In 1987, Taito's Operation Wolf arcade game started the trend of realistic military-themed action shooters, and featured side-scrolling environments and high-quality graphics for the time. It was followed the subsequent year by a sequel, titled Operation Thunderbolt, that introduced a pseudo-3D perspective and the illusion of depth. The success and popularity of these two games led to Sega releasing Line of Fire in 1989, another military combat arcade machine that achieved a further level of realism by implementing a rotating point of view, thus creating the effect of turning corners left and right, in addition to just walking forward.

In 1988, Golgo 13: Top Secret Episode featured first-person shooter levels and included a sniper rifle for assassinating an enemy agent at long range using an unsteady sniper scope. The same year saw the release of Arsys Software's Star Cruiser.

In the late 1980s, interest in 3D first-person driving simulations resulted in games like Test Drive (1987) and Vette! (1989). 1989's Hard Drivin' arcade game from Atari Games was particularly influential, with fast filled-polygon graphics, a mathematical model of how the vehicle components interact, force feedback, and instant replay after crashes. In the following years, two Hard Drivin-esque MS-DOS games appeared, each including a track editor: Stunt Driver from Spectrum Holobyte (1990) and Stunts from Broderbund (1991).

===1990s===
In 1990, SNK released beat 'em ups with a first-person perspective: the hack & slash game Crossed Swords, and the fighting & shooting game Super Spy. In 1991, Dactyl Nightmare appeared for the Virtuality arcade VR platform, which featured first person deathmatch style games with polygon player avatars. In late 1991, the fledgling id Software released Catacomb 3D, which introduced the concept of showing the player's hand on-screen, strengthening the illusion that the player is viewing the world through the character's eyes.

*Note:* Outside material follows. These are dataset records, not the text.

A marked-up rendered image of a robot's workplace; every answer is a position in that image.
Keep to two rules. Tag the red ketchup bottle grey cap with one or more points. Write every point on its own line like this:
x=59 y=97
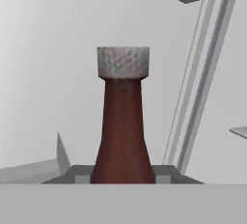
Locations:
x=123 y=131

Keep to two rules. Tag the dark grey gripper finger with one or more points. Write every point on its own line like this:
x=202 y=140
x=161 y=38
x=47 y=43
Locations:
x=77 y=174

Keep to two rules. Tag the grey fridge door frame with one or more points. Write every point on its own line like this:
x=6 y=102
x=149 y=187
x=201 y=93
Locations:
x=199 y=83

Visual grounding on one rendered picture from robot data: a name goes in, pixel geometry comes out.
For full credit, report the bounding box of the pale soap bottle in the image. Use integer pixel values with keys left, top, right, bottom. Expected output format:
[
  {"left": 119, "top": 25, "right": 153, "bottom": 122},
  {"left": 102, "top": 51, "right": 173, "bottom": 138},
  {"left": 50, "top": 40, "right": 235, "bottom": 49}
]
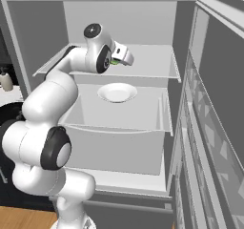
[{"left": 0, "top": 66, "right": 14, "bottom": 93}]

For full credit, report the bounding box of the white plate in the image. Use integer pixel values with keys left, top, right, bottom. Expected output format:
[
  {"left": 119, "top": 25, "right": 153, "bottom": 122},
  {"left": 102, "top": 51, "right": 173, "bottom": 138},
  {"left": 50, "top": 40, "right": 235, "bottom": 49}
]
[{"left": 96, "top": 82, "right": 138, "bottom": 104}]

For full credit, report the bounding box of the grey fridge door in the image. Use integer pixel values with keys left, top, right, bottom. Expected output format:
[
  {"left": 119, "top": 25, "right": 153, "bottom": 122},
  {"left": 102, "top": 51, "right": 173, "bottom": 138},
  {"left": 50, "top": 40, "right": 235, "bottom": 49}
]
[{"left": 167, "top": 0, "right": 244, "bottom": 229}]

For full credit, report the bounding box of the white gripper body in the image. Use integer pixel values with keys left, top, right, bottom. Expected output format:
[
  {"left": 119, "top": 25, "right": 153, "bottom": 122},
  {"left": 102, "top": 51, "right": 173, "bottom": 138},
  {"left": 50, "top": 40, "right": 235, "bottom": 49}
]
[{"left": 118, "top": 47, "right": 135, "bottom": 67}]

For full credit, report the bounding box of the grey fridge cabinet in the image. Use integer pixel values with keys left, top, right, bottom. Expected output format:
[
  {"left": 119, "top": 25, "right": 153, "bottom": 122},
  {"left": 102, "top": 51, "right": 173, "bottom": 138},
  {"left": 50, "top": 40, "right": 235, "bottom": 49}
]
[{"left": 0, "top": 0, "right": 214, "bottom": 229}]

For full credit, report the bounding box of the grey fridge drawer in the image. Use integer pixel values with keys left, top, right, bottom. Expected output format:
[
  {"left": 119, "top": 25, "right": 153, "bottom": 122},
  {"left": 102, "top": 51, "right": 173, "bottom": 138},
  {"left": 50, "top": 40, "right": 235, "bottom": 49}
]
[{"left": 58, "top": 82, "right": 174, "bottom": 177}]

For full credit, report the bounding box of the black appliance front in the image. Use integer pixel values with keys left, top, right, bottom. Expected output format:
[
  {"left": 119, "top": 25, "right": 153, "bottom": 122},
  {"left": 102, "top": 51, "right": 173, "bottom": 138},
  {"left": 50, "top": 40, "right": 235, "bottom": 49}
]
[{"left": 0, "top": 101, "right": 59, "bottom": 212}]

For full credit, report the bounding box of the grey freezer drawer front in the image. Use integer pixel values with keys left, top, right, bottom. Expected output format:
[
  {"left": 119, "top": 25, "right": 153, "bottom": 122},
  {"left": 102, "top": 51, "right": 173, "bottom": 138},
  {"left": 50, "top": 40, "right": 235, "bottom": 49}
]
[{"left": 83, "top": 188, "right": 175, "bottom": 229}]

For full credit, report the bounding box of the grey fridge shelf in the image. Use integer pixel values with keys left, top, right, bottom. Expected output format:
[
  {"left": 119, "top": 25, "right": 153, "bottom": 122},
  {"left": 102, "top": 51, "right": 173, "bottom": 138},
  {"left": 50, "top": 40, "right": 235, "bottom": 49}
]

Taito's Gunbuster was released in arcades in 1992. It features on-foot gameplay and a control scheme where the player moves using an eight-direction joystick and aims using a mounted positional light gun. It allows two-player cooperative gameplay for the mission mode and features a deathmatch mode where two players compete against each other or up to four players compete in two teams.

In 1992, Ultima Underworld: The Stygian Abyss was among the first to feature texture mapped environments, polygonal objects, and basic lighting. The engine was later enhanced for usage in the games Ultima Underworld II: Labyrinth of Worlds and System Shock. Later in 1992, id improved the technology used in Catacomb 3D by adding support for VGA graphics in Wolfenstein 3D. It would be widely imitated in the years to follow, and marked the beginning of many conventions in the genre, including collecting different weapons that can be switched between using the keyboard's number keys, and ammo conservation. 1996 saw the release of The Elder Scrolls II: Daggerfall for MS-DOS by Bethesda Softworks, featuring similar graphics and polygonal structures to other games at the time and furthering the first-person element included in 1994's The Elder Scrolls: Arena, to which it was a sequel.

Doom (1993) refined Wolfenstein 3D's template by adding support for higher resolution, improved textures, variations in height (e.g., stairs and platforms the player's character could climb upon), more intricate level design (Wolfenstein 3D was limited to a grid based system where walls had to be orthogonal to each other, whereas Doom allowed for any inclination) and rudimentary illumination effects such as flickering lights and areas of darkness, creating a far more believable 3D environment than Wolfenstein 3D's levels, all of which had a flat-floor space and corridors. Doom allowed competitive matches between multiple players, termed deathmatches, and the game was responsible for the word's subsequent entry into the video gaming lexicon. Doom has been considered the most important first-person shooter ever made.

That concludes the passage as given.